A SuperStruct!(SubTypes...) wraps an Algebraic!(SubTypes...). It can hold a single value from any of its SubTypes.

Unlike a Variant/Algebraic, SuperStruct exposes access to 'common' members that have compatible signatures.

A member is 'common' if its name describes a public function or field on every one of SubTypes. A call signature for a given member is 'compatible' if, for an instance of any one of SubTypes, that member can be called with the provided set of arguments _and_ all such calls have a common return type.

SuperStruct ignores members beginning with "__" (double underscore).

Constructors

this
this(V value)

Construct and populate with an initial value.

Members

Functions

opAssign
auto opAssign(V value)
Undocumented in source.

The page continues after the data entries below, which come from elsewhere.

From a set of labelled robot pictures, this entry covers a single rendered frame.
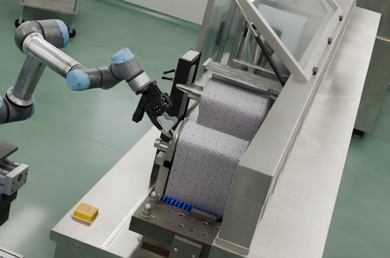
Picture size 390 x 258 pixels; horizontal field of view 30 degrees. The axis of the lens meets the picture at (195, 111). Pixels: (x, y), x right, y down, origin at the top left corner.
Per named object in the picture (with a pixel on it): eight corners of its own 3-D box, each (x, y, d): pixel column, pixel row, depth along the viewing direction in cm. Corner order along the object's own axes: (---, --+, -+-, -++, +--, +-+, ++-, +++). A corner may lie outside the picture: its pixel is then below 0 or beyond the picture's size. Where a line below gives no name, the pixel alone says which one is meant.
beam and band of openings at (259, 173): (342, 2, 448) (353, -34, 440) (355, 6, 447) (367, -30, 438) (214, 243, 170) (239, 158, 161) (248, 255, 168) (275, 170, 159)
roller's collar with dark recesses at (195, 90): (191, 94, 288) (194, 80, 285) (205, 100, 287) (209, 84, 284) (186, 100, 282) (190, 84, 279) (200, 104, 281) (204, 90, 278)
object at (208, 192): (162, 204, 268) (173, 161, 261) (221, 226, 264) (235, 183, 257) (161, 205, 267) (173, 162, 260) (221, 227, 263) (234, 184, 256)
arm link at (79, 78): (2, 17, 277) (82, 71, 250) (26, 15, 285) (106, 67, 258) (-2, 45, 282) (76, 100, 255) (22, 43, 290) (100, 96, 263)
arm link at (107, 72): (83, 73, 267) (100, 61, 260) (107, 71, 275) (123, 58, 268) (90, 93, 266) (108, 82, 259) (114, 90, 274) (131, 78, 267)
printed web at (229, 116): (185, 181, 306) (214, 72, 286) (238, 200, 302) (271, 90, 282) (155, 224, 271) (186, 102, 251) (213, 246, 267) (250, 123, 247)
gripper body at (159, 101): (168, 111, 258) (149, 83, 257) (150, 122, 262) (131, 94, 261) (175, 104, 265) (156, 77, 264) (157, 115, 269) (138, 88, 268)
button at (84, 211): (80, 207, 270) (82, 202, 269) (98, 213, 269) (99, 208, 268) (72, 215, 264) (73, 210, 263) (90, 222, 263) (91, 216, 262)
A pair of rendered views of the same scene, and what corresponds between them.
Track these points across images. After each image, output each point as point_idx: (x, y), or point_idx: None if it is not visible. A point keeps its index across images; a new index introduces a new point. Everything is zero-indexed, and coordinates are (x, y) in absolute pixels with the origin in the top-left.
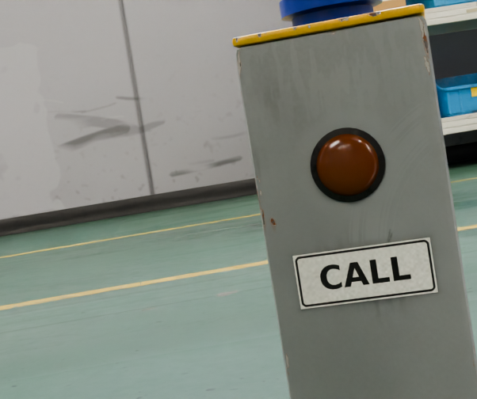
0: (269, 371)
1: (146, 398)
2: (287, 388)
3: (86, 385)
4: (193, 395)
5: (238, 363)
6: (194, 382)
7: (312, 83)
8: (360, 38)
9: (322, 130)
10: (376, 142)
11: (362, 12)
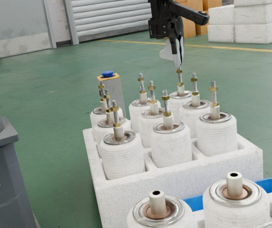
0: None
1: (247, 100)
2: (263, 111)
3: (253, 92)
4: (252, 104)
5: None
6: (262, 101)
7: (98, 83)
8: (98, 81)
9: (99, 88)
10: (100, 92)
11: (105, 76)
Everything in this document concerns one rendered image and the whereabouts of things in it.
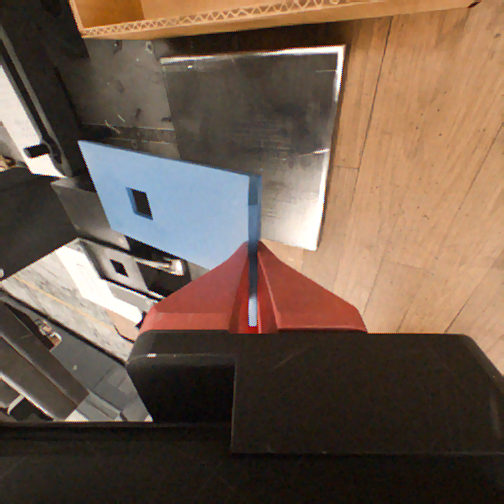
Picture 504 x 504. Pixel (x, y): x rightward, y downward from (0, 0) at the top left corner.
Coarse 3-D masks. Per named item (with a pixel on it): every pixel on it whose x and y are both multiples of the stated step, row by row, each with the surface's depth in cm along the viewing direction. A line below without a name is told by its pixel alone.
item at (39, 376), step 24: (0, 312) 21; (0, 336) 21; (24, 336) 23; (48, 336) 33; (0, 360) 21; (24, 360) 23; (48, 360) 25; (0, 384) 24; (24, 384) 24; (48, 384) 26; (72, 384) 28; (0, 408) 22; (48, 408) 26; (72, 408) 29
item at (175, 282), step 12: (60, 180) 31; (72, 180) 31; (84, 180) 30; (132, 192) 29; (144, 192) 31; (144, 204) 31; (120, 264) 37; (144, 264) 33; (156, 276) 36; (168, 276) 38; (180, 276) 41; (156, 288) 37; (168, 288) 39; (180, 288) 42
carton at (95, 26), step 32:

Be warned that the author may not have intended to support it.
opBinary
auto opBinary(T other)

ditto ditto

opBinary
auto opBinary(T other)

Perform a binary operation between two superstructs.

opEquals
bool opEquals(T other)

ditto ditto

opEquals
auto opEquals(typeof(this) other)

Compare one SuperStruct to another of the same type.

opIndex
auto opIndex(T t)

Operators are forwarded to the underlying type.

opOpAssign
auto opOpAssign(T other)

ditto ditto

opOpAssign
auto opOpAssign(T other)

Perform a binary operation between two superstructs.

opSlice
auto opSlice()
auto opSlice(A a, B b)

Operators are forwarded to the underlying type.

opUnary
auto opUnary()

ditto ditto

Examples

If all types have a matching field, it gets exposed:

struct Foo { int a; }
struct Bar { int a; }
auto foobar = SuperStruct!(Foo, Bar)(Foo(1));
foobar.a = 5;
assert(foobar.a == 5);

If all types have a matching method, all compatible overloads are exposed:

struct Foo {
  int fun(int i) { return i; }
  int fun(int a, int b) { return a + b; }
}
struct Bar {
  int fun(int i) { return i; }
  int fun(int a, int b) { return a + b; }
  int fun(int a, int b, int c) { return a + b + c; }
}

auto foobar = SuperStruct!(Foo, Bar)(Foo());
assert(foobar.fun(1)    == 1);
assert(foobar.fun(1, 2) == 3);
assert(!__traits(compiles, foobar.fun(1,2,3))); // no such overload on Foo

If a name is a field on one type and a method on another, it is exposed:

struct Foo { int a; }
struct Bar {
  private int _a;
  int a() { return _a; }
  int a(int val) { return _a = val; }
}

auto foo = SuperStruct!(Foo, Bar)(Foo());
foo.a = 5;          // sets Foo.a
assert(foo.a == 5); // gets Foo.a

auto bar = SuperStruct!(Foo, Bar)(Bar());
bar.a = 5;          // invokes Bar.a(int val)
assert(bar.a == 5); // invokes Bar.a()

Templated members can be forwarded too:

struct Foo {
  int val;
  auto transmorgrify(alias fn1, alias fn2)() {
    return fn2(fn2(val));
  }
}

struct Bar {
  auto transmorgrify(alias fn1, alias fn2)() { return 0; }
}

static auto add1 = (int a) => a + 1;

alias FooBar = SuperStruct!(Foo, Bar);

FooBar f = Foo(3);
assert(f.transmorgrify!(add1, add1) == 5); // 3 + 1 + 1

FooBar b = Bar();
assert(b.transmorgrify!(add1, add1) == 0);

Operators get forwarded to the underlying type

struct Foo {
  auto opSlice() { return [1,2,3]; }
}

struct Bar {
  auto opSlice() { return [4,5,6]; }
}

SuperStruct!(Foo, Bar) fb = Foo();
assert(fb[] == [1,2,3]);

SuperStructs of the same type can be compared:

struct A { int i; }
struct B { int i; }
struct C { int i; bool opEquals(T)(T other) { return other.i == i; } }

SuperStruct!(A, B, C) a0 = A(0);
SuperStruct!(A, B, C) a1 = A(1);
SuperStruct!(A, B, C) b0 = B(0);
SuperStruct!(A, B, C) c0 = C(0);

assert(a0 == a0); // same type, same value
assert(a0 != a1); // same type, different value
assert(a0 != b0); // incomparable types return false
assert(a0 == c0); // different but comparable types

// SuperStructs with different sets of source types are not comparable, even
// if the types they happen to contain at the moment are.
SuperStruct!(A, B) different = A(0);
static assert(!__traits(compiles, different == a0));

If members have common signatures but no common return type, the exposed member returns a SuperStruct of the possible return types.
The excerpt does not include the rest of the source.